Koentjoro tidak memungkiri sempat adanya perdebatan alot dalam forum yang digelar tersebut. Itu setelah ada beberapa yang hadir mengusulkan agar yang diperjuangkan untuk menjadi bahasa ilmiah internasional adalah bahasa melayu nusantara. Sebelum akhirnya diputuskan, tetap bahasa Indonesia yang diperjuangkan menjadi bahasa ilmiah internasional.
"Tapi kemudian yang dari Malaysia Prof. Komarudin Said mengatakan, penuturnya yang paling banyak itu adalah orang Indonesia. Karena itu penutur yang lainnya itu akan mengikuti. Akhirnya diputuskan bahasa Indonesia sebagai bahasa ilmiah internasional," kata Koentjoro.
Setelah ada forum diskusi ini, kata Koentjoro, tahapan selanjutnya adalah bagaimana agar hasil diskusi bisa dijalankan. "Kita juga akan membuat terminologi atau istilah-istilah ilmiah yang barang kali di Malaysia, di Brunei, sudah diistilahkan sendiri. Nanti kita sinkronkan," kata dia.
Selain itu, kata Koentjoro, juga akan dibentuk klaster-klaster atau kelompok-kelompok ilmu. Dari kelompok-kelompok ilmu itu akan mengadakan seminar internasional di Universitas Islam Riau dengan menggunakan bahasa Indonesia, yang rencananya digelar pada Maret 2020.
"Di situ sambil musyawarah sambil bentuk ketua organisasinya, sekretarisnya. Setelah itu bikin jurnal, bikin prosiding dengan melibatkan negara-negara lain yang menggunakan penutur bahasa Indonesia," ujar Koentjoro.
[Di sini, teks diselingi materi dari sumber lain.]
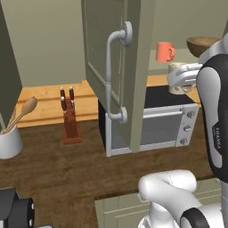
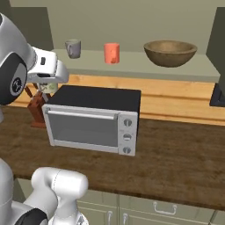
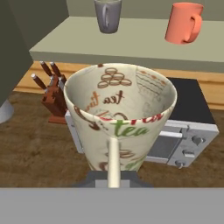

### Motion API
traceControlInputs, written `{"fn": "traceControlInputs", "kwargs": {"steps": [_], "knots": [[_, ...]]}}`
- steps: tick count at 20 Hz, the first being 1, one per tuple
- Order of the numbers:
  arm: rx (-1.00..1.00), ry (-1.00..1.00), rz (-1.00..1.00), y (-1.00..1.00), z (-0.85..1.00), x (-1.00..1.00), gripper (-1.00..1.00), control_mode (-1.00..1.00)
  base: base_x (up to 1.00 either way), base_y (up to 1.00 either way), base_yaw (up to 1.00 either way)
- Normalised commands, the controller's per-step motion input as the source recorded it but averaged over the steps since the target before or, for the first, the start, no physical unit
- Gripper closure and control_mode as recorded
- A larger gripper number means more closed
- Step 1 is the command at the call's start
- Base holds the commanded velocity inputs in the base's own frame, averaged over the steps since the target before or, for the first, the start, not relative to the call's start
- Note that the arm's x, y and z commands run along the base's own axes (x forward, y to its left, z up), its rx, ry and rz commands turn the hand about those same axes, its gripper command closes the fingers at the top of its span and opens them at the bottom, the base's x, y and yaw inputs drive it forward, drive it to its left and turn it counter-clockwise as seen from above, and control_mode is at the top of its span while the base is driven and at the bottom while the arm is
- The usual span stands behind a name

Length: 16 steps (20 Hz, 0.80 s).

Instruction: Gather all objects into one cabinet and sort the glasses and bowls to opposite sides.

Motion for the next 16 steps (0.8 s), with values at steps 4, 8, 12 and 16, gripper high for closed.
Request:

Terkait arah kebijakan, kata Koentjoro, DGBI akan menemui menteri dan pejabat terkait, agar ikut mendorong bahasa Indonesia menjadi bahasa ilmiah internasional. "Kalau perlu kita sowan presiden untuk menekankan ini," kata dia.
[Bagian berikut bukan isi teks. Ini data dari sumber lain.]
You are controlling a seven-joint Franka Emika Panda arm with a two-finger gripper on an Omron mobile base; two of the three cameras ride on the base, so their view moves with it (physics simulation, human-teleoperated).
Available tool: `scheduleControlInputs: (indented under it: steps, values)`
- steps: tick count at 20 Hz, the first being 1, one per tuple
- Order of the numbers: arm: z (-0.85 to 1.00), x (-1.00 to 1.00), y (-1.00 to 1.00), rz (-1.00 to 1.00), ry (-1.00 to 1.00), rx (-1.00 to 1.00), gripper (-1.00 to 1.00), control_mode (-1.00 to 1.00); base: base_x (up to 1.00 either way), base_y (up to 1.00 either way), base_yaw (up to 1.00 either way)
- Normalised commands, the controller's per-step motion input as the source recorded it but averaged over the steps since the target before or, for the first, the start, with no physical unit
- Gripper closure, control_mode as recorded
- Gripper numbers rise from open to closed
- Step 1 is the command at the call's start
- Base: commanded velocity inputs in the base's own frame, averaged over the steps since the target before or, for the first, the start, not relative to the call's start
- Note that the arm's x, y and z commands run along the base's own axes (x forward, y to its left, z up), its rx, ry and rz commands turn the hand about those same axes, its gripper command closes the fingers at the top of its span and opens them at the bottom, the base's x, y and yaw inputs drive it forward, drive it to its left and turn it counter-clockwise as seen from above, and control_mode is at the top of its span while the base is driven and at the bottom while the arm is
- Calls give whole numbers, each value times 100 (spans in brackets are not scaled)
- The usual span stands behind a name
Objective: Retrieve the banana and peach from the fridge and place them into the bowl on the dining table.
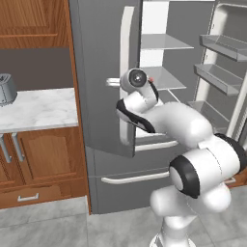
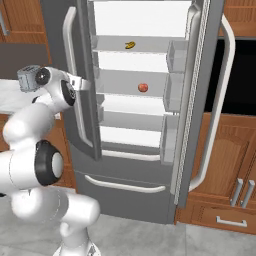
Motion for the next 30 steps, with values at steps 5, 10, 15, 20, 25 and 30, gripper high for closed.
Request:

Sementara itu, Rektor Unesa, Prof Nur Hasan mengungkapkan dukungannya untuk membuat bahasa Indonesia go international dalam bahasa ilmiah. Salah satu bentuk dukungan itu terlihat saat pihaknya berkunjung ke Republik Ceko. Di sana pihaknya menyiapkan tenaga pengajar untuk pembelajaran bahasa Indonesia kepada mahasiswa.
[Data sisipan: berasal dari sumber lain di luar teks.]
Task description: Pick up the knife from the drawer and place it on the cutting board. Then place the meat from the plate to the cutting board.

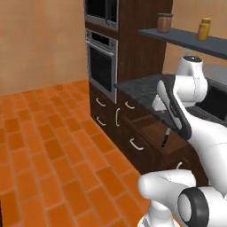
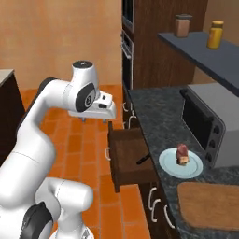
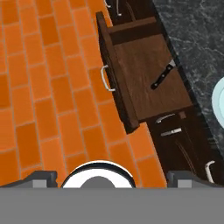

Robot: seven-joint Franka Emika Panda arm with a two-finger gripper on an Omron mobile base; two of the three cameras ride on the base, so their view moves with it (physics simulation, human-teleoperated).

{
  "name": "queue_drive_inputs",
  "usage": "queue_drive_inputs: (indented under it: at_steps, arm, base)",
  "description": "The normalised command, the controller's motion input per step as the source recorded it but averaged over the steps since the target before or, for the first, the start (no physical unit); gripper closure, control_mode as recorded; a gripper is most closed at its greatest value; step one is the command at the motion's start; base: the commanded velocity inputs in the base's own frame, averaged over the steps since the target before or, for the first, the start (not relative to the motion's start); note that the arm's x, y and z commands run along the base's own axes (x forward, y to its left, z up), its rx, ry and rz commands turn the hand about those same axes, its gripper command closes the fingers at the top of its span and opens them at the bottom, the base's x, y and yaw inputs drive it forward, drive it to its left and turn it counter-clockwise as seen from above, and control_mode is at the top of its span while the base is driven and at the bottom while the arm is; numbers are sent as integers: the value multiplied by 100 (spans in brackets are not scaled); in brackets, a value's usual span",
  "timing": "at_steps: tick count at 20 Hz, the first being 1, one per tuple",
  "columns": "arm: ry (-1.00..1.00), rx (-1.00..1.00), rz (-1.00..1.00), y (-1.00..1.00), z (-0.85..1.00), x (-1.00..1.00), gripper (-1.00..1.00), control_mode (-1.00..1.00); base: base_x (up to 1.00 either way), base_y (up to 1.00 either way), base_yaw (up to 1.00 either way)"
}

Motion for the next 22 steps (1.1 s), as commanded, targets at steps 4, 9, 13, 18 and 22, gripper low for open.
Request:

"Jadi kami ingin percepatan tidak hanya dilakukan di Asia tapi juga Eropa," katanya.
Dia berharap momentum tersebut bisa memberikan masukan pada kabinet baru agar bahasa Indonesia dan bahasa Melayu bisa digunakan dalam bahasa ilmiah. "Ini momentum menjaga marwah bahasa untuk go international," ujarnya.